Oscar-nominated Hidden Figures depicted female mathematicians working at NASA in the 1960’s, a time when it was unusual to be a woman working in a technical field – unfortunately, more than 50 years later, times haven’t really changed, according to a new research report.
Women are still underrepresented and underutilized, especially in the field of cybersecurity, according to new research from the Centre for Cyber Safety and Education and the Executive Women’s Forum on Information Security, Risk Management & Privacy. The study was conducted by Frost & Sullivan and also co-sponsored by IBM Corp.
Women represent only 11 per cent of the current global information security workforce, showing an increase of just one per cent since 2015, the report finds.

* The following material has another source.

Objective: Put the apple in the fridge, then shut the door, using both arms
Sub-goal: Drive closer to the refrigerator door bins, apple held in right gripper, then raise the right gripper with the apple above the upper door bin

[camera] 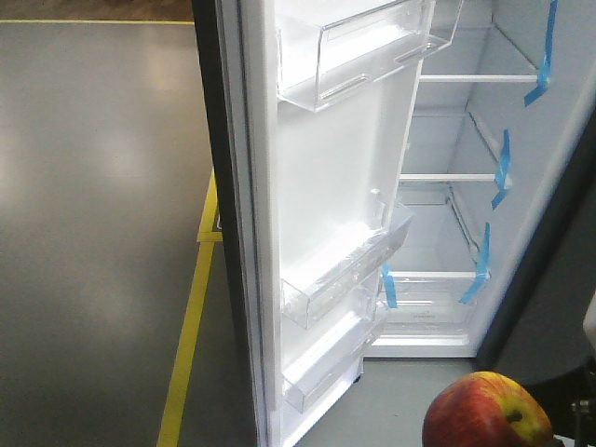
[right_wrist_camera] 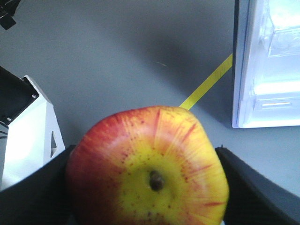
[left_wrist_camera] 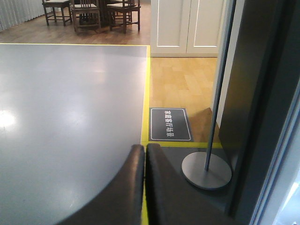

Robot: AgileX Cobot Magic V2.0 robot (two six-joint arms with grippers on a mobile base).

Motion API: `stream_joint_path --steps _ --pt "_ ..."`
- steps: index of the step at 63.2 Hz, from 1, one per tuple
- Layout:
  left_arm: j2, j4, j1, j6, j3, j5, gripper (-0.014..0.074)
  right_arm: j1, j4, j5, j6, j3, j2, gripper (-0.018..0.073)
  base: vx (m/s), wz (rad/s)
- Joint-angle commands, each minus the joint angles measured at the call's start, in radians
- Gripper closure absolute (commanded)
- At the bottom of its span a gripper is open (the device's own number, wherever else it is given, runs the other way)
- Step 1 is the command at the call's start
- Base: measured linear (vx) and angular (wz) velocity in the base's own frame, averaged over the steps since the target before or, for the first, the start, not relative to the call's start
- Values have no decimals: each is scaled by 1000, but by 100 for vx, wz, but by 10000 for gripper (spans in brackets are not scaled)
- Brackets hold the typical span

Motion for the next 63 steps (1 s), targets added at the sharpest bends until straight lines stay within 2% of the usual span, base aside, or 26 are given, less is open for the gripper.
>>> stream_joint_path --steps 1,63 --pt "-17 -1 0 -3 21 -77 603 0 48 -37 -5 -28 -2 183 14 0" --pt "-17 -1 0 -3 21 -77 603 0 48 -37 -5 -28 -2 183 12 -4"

Also, despite being more educated than men, women are still earning less than men. More than half of women in the field say they experience various forms of discrimination.
Here’s the report’s look at how women are represented in the cybersecurity industry around the world:
And here’s a look at how women’s breakdown of seniority in the field compares to their male counterparts:
“As cybersecurity executives enter the C suite and impact businesses bottom line, the diverse skills and perspectives that women bring to cybersecurity teams is invaluable,” writes Joyce Brocaglia, founder of the executive women’s forum in the report. “In order to make tangible changes in the workplace, it is imperative that corporations, executives and hiring managers act swiftly to attract develop and retain women in cybersecurity.”
Study sponsor IBM also advocates for growing women’s presence in the field. In a press release, the firm says it projects that 1.8 million security positions will be unfilled by 2022, and a stagnant growth rate for women in the field won’t help solve that problem.